Extracted data entries
+---+
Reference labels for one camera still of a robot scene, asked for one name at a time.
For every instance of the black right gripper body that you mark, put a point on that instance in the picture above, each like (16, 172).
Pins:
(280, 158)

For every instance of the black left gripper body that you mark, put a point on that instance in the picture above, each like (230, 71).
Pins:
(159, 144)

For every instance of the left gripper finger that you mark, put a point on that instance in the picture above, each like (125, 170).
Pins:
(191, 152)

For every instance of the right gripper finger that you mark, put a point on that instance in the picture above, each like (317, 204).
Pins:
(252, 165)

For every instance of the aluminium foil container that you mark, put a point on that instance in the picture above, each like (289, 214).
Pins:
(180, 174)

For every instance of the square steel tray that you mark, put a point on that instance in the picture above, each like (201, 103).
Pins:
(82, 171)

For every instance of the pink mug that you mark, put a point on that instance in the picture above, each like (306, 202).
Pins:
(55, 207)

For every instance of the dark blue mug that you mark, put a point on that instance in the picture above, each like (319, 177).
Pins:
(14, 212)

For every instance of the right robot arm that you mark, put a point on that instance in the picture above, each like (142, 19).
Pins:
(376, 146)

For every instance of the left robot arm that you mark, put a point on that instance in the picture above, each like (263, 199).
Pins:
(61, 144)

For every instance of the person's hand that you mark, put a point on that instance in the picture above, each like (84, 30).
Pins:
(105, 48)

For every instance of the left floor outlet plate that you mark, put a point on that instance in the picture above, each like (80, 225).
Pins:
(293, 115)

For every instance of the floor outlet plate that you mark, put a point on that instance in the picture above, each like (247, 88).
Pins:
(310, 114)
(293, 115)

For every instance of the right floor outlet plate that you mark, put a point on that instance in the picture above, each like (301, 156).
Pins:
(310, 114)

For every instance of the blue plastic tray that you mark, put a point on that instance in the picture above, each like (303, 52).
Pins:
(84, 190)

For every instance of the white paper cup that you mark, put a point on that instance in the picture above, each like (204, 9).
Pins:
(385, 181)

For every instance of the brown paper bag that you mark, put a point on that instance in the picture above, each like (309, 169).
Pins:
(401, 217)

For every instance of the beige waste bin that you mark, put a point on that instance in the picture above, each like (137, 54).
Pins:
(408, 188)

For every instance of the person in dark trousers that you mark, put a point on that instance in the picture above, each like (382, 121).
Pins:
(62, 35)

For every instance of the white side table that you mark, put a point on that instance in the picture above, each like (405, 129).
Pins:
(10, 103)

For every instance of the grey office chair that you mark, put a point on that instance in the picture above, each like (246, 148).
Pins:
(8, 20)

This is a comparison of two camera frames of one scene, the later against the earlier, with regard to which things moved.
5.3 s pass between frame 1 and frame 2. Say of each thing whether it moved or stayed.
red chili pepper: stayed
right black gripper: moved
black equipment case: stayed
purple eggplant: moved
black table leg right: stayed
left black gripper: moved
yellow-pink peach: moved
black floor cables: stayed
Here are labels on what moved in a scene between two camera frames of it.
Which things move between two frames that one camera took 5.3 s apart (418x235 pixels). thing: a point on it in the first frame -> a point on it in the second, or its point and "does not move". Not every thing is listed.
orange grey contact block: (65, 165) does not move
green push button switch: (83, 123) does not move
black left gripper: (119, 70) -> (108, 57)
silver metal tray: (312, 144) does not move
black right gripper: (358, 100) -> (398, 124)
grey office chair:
+---+
Task instructions>
Look over the records above and filter for each line with the word "floor".

Answer below>
For every instance of the left floor outlet plate that you mark, put a point on that instance in the picture above, each like (80, 225).
For every instance of the floor outlet plate that you mark, put a point on that instance in the picture above, each like (247, 88).
For every instance of the right floor outlet plate that you mark, put a point on that instance in the picture above, each like (301, 156).
black floor cables: stayed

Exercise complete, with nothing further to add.